Put on a pot of water. While waiting for it to boil, cut up some garlic, and slice up the leek. Adjust to your own personal tastes, and the quantity of pasta you are making. Some people might be offended by extreme garlic breath, but you might like it too much to care. Once the water boils, add the pasta and cook according to the directions on the box. I liked the Conchigliette because the capers hid in the shell and weren’t hard to chase around my bowl. Cook the pasta, drain, and set to the side (you could alternatively do the next steps in a pan while the pasta cooks, but that gets a whole other pan dirty, and I told you, we are lazy). In the same pan, drop in some olive oil, a heart friendly amount. Drop in the leek and garlic, cooking until the leeks are soft, about 4 minutes or so. For some kick add some chili flakes. At the very end, toss in as many capers as you like, DON’T HOLD BACK! Or do, in case you had to buy a jar, and you couldn’t buy in bulk (I’m sorry, but sometimes Whole Foods IS cheaper. Capers. In bulk). Stir around, heating the capers. Toss the mixture into the pasta that had been set aside. I added the arugula at this point, and not in the pan as I didn’t want it to over cook/wilt/get too soggy, but the pasta is still a bit warm so it’s not like a weird pasta/salad combination. If I’d not been so lazy, I’d have added the olives (but perhaps too many strong flavors at this point?) and maybe a bit of the lemon juice. Top with grated parmesan. Voila, dinner in less than 20 minutes.

The first post…

So I’ve been talking about starting a blog about food, and have begun a moderate (okay, minimal) amount of research of what a good blog contains, and hoping that one day I will be plucked from obscurity and a movie will be made about me. Fame aside, I saw a lot of really well-put together, well-written blogs and found myself feeling like I was nowhere near being ready to start blogging. Do I have the writing skills? What would be my edge? What is an SLR camera? Do I even have the right photography skills? To say the least, I was very intimidated.

In the name of research, I picked up 2 food-related magazines tonight at Whole Foods to peruse while I cooked my dad’s Chili recipe.

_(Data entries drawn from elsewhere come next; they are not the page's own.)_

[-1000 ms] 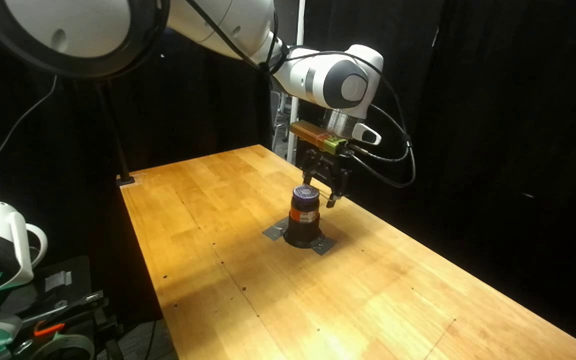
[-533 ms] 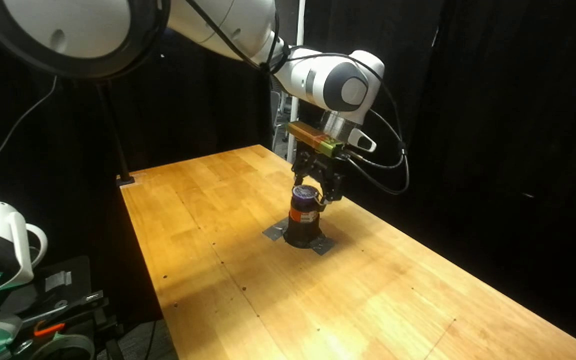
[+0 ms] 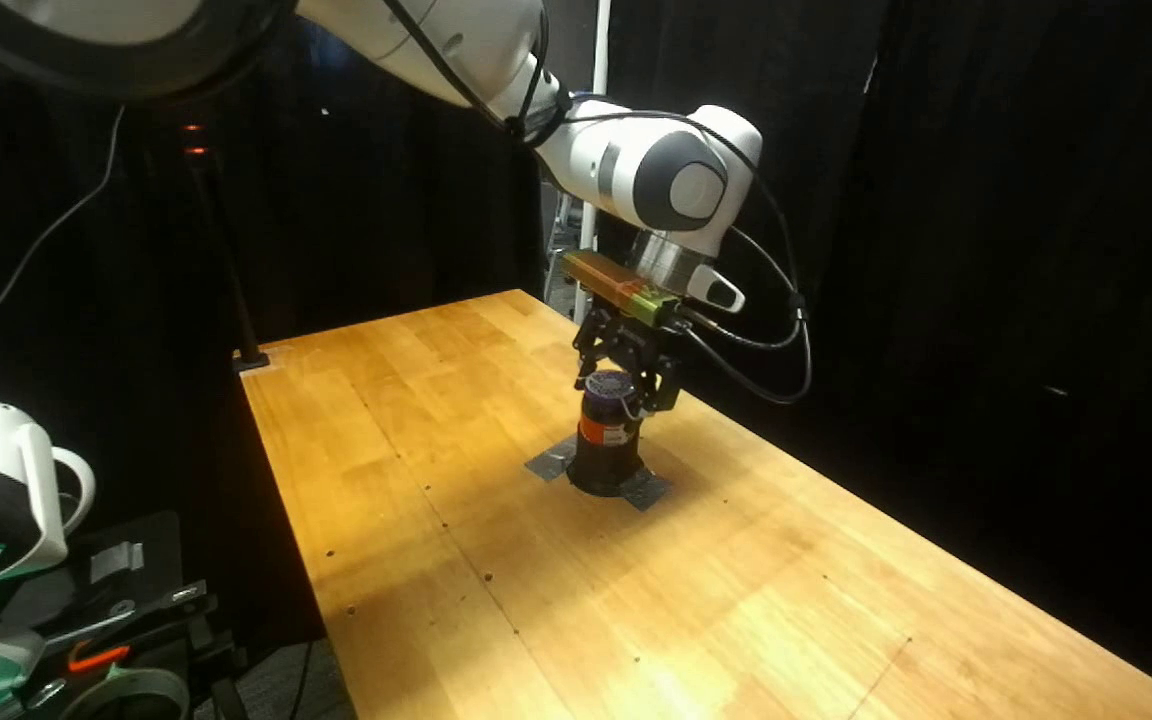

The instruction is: Put the elastic around the bottle

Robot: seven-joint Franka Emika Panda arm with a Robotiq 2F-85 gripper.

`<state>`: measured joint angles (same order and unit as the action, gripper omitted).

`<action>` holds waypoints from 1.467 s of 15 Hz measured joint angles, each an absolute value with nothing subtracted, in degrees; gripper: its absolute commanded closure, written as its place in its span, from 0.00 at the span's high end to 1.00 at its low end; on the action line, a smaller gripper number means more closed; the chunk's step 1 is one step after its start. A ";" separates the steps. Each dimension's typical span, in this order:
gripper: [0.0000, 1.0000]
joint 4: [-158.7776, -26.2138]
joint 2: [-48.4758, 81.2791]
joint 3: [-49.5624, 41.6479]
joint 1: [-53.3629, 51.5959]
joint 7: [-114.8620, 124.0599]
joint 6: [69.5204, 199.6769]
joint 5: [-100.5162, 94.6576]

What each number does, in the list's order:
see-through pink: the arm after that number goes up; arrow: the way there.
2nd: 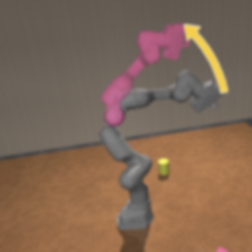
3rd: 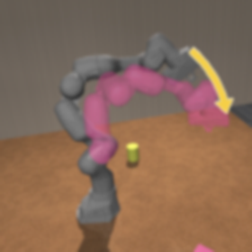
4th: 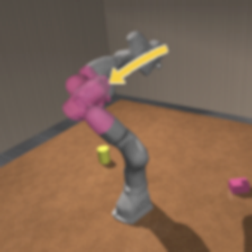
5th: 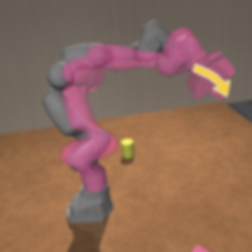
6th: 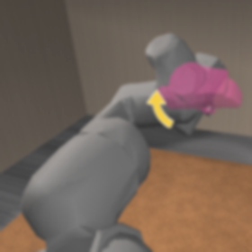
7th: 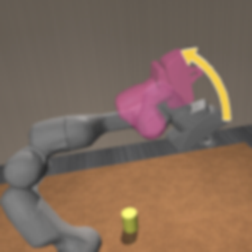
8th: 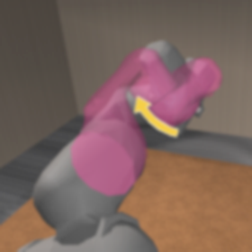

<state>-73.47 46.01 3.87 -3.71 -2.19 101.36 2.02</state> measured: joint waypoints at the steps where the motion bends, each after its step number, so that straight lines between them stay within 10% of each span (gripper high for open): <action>1: 1.00 -75.25 45.04 3.87 -3.70 -2.24 102.88 2.02; 12: 1.00 -98.03 33.74 3.87 -3.08 -3.32 120.83 2.02; 22: 0.11 -117.63 24.40 4.28 -1.74 -5.66 147.87 2.03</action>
<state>-117.63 24.40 4.28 -1.74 -5.66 147.87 2.03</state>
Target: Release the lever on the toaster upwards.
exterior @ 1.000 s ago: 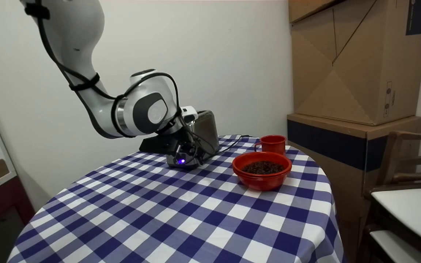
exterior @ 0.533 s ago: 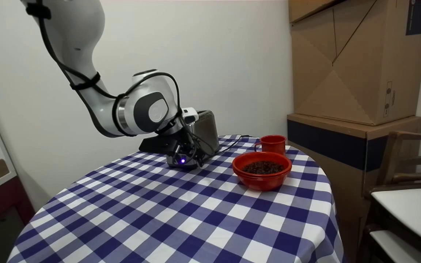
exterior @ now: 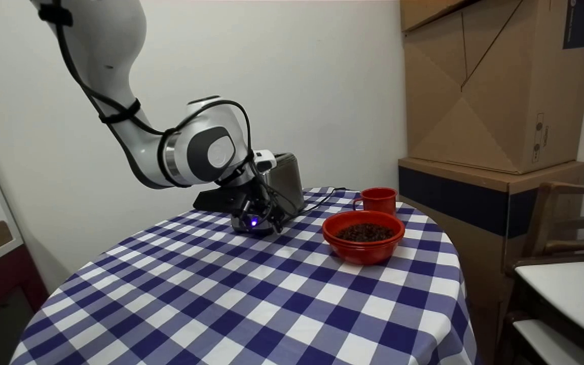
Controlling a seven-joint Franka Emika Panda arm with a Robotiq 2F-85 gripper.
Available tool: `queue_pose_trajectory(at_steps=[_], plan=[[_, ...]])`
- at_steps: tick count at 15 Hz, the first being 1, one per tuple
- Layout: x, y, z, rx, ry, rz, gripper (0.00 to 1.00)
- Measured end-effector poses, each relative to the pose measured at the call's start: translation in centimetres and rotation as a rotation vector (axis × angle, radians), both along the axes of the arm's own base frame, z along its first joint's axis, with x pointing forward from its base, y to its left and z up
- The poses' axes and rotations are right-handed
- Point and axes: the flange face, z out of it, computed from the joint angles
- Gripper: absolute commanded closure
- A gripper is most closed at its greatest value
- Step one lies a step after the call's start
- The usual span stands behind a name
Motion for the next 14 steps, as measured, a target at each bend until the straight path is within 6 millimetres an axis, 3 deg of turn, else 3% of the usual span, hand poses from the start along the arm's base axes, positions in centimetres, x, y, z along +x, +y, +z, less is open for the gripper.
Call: queue_pose_trajectory(at_steps=[14], plan=[[-0.05,-0.91,-0.19,-0.034,-0.051,0.005,0.00]])
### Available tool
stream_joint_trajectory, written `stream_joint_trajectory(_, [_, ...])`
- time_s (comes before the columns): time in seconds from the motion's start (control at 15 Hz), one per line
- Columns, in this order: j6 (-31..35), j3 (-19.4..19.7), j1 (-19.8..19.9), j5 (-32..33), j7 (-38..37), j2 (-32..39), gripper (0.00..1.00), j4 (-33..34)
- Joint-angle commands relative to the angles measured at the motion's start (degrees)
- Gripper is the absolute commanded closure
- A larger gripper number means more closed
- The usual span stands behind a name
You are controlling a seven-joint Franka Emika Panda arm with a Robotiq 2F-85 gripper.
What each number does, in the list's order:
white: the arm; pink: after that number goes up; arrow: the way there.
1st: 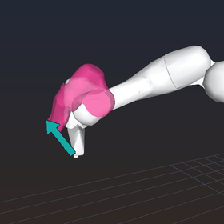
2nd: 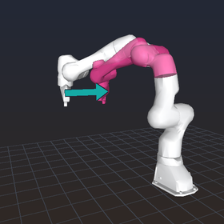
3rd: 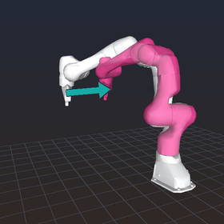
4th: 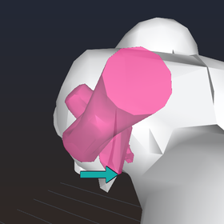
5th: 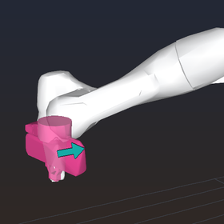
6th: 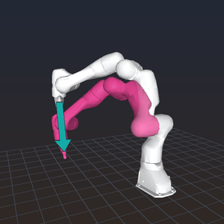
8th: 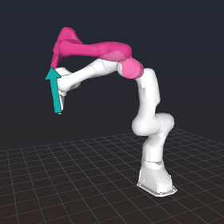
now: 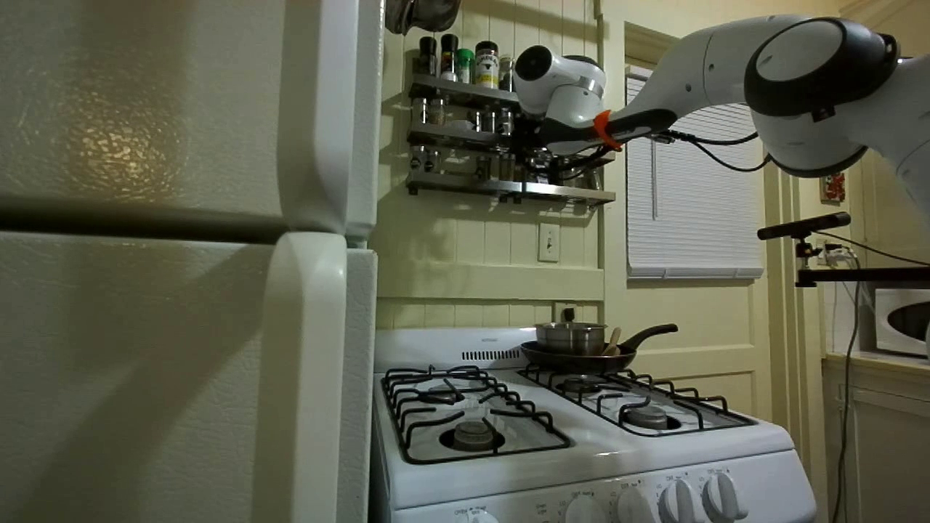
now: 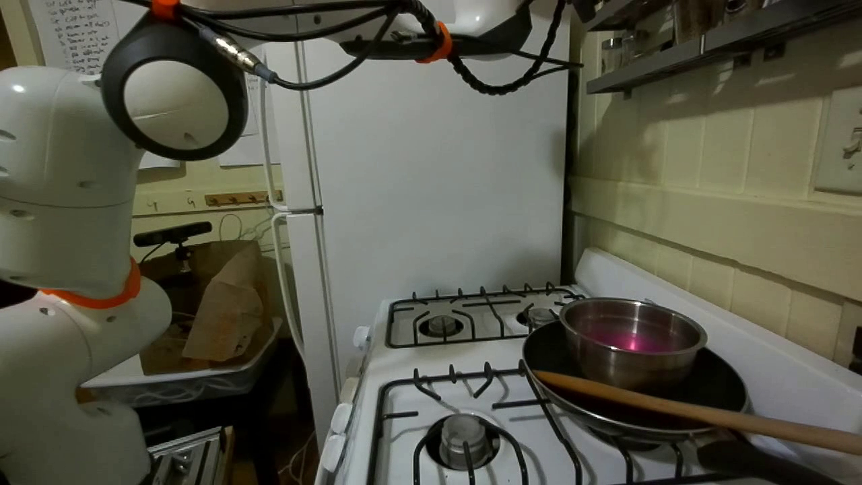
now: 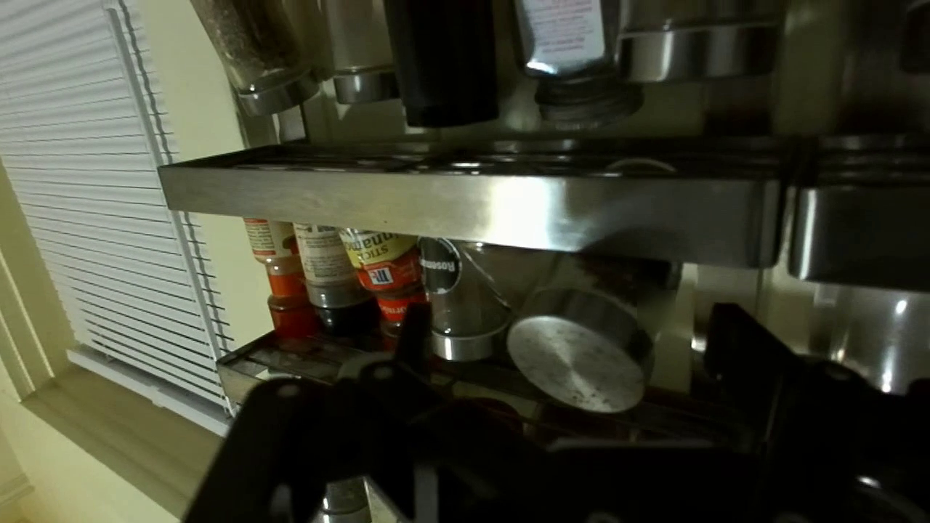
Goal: Move one of the black pepper containers located at the center of the middle row from the back to the front
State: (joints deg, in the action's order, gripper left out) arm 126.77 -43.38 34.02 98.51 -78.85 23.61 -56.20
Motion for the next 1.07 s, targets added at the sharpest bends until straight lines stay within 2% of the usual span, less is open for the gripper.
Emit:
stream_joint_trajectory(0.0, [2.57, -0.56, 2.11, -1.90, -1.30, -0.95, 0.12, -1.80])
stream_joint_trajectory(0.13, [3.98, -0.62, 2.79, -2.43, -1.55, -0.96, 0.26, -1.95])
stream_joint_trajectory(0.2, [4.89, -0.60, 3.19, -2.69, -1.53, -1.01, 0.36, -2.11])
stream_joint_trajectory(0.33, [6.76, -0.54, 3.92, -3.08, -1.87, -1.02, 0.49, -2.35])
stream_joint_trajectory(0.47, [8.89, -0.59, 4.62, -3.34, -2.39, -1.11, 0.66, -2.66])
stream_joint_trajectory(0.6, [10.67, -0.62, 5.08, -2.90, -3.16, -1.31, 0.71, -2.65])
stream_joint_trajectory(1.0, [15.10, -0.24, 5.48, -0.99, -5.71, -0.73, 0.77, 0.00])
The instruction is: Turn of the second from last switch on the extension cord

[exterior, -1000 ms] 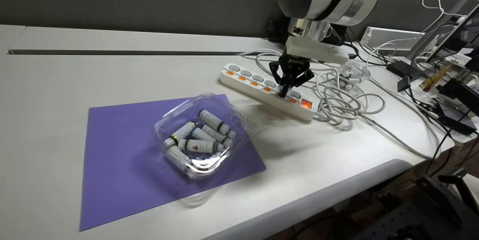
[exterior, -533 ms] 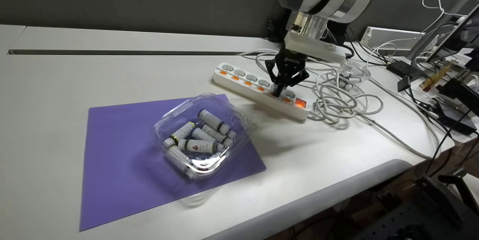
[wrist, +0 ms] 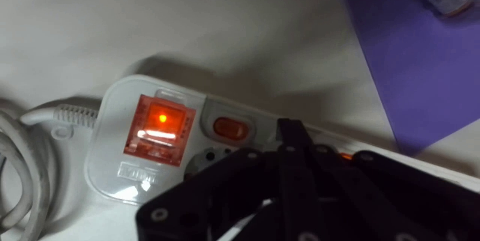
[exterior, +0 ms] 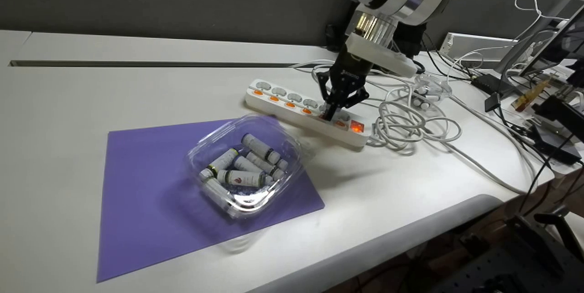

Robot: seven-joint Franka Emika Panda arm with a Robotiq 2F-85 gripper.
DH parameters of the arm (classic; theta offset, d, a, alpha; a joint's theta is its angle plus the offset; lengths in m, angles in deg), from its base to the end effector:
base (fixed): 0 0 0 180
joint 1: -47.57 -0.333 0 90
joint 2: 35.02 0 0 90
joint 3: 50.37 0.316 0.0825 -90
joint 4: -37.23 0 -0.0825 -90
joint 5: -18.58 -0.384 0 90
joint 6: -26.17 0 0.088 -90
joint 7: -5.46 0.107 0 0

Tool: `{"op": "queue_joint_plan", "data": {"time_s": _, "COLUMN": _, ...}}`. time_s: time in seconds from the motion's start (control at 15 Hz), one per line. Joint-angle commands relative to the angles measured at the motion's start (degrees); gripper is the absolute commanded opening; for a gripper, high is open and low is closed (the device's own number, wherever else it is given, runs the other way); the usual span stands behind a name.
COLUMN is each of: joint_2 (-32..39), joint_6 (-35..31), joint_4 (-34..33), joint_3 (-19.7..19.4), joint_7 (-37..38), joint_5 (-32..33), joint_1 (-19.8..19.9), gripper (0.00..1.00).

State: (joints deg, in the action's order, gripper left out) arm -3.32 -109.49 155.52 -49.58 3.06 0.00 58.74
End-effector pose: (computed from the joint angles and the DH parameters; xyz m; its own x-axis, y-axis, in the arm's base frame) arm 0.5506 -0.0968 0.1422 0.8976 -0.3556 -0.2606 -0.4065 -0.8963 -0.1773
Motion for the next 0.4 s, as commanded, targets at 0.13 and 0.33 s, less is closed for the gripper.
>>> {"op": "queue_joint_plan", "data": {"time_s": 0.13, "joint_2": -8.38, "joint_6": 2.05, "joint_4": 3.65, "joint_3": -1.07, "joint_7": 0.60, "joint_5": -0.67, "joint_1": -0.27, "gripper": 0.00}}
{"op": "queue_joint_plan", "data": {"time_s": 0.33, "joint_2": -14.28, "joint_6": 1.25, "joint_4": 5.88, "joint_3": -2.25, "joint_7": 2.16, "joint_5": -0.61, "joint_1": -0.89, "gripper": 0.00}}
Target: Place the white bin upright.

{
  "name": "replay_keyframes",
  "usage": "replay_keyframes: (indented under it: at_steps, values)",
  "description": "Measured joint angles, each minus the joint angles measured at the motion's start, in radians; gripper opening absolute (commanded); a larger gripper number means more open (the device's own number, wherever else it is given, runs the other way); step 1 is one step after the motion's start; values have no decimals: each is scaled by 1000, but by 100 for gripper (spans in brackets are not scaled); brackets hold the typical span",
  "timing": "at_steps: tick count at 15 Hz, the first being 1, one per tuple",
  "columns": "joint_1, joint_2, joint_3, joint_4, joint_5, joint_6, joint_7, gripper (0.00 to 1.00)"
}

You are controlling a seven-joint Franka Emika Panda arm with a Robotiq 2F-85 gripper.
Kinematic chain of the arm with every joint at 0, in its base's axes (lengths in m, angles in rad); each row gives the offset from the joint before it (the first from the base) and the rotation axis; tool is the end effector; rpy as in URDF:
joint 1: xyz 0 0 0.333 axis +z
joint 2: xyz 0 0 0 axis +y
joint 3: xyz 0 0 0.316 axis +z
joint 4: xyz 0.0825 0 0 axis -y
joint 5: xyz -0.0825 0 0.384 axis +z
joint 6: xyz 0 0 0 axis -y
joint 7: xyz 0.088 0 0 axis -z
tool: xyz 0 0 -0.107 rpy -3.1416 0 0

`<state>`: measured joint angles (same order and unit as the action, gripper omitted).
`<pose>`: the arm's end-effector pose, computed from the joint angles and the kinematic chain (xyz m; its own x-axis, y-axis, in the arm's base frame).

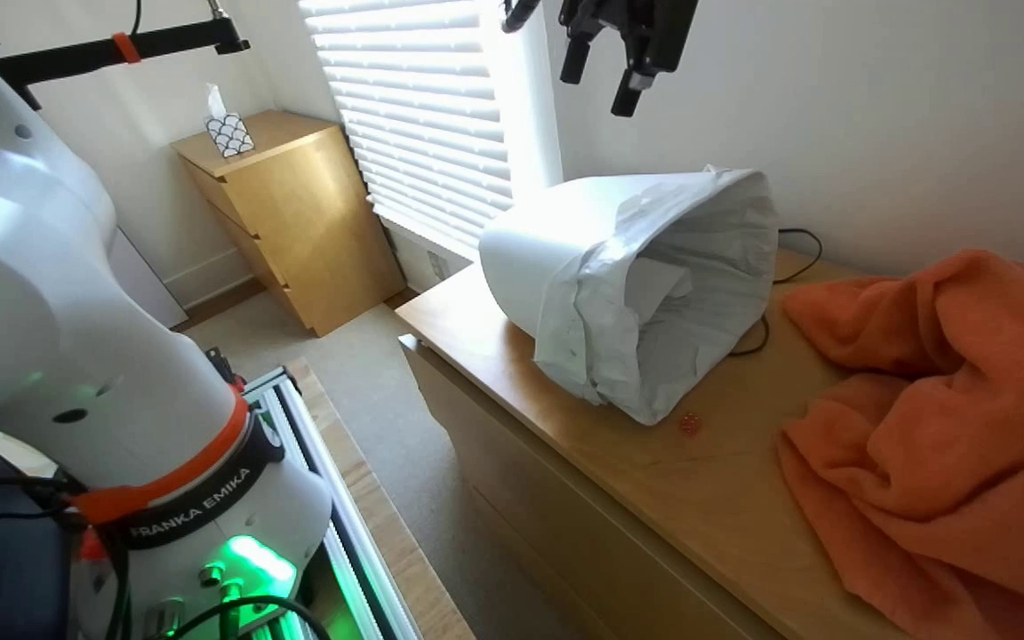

As I flipped through Bon Appetit on the subway home, I was sucked into the world of food, tabbing pages for dishes to make, restaurants to try, and figuring out how I could get myself to the Italian coast as soon as possible. Arriving home super-enthused about the world of food, I scarfed down leftover pizza from Lombardi’s (it’s true, I basically held the two pieces, one in each hand, standing over the sink, and ate them both in about 3 minutes) and started on my dad’s Chili recipe. I love this recipe for many reasons – it reminds me of my childhood, its easy (and cheap) to make, plus it’s delicious. However, in the 5 years I’ve been making it, it still has yet to match the quality of my dad’s. So tonight I decided to write down how I made it, including any commentary along the way, and if it turned out better than the last batch then: success!! It was at this point that I realized that this was part of my own food experience, something I could share on say, a blog, and why should I let a total lack of blogging knowledge stop me?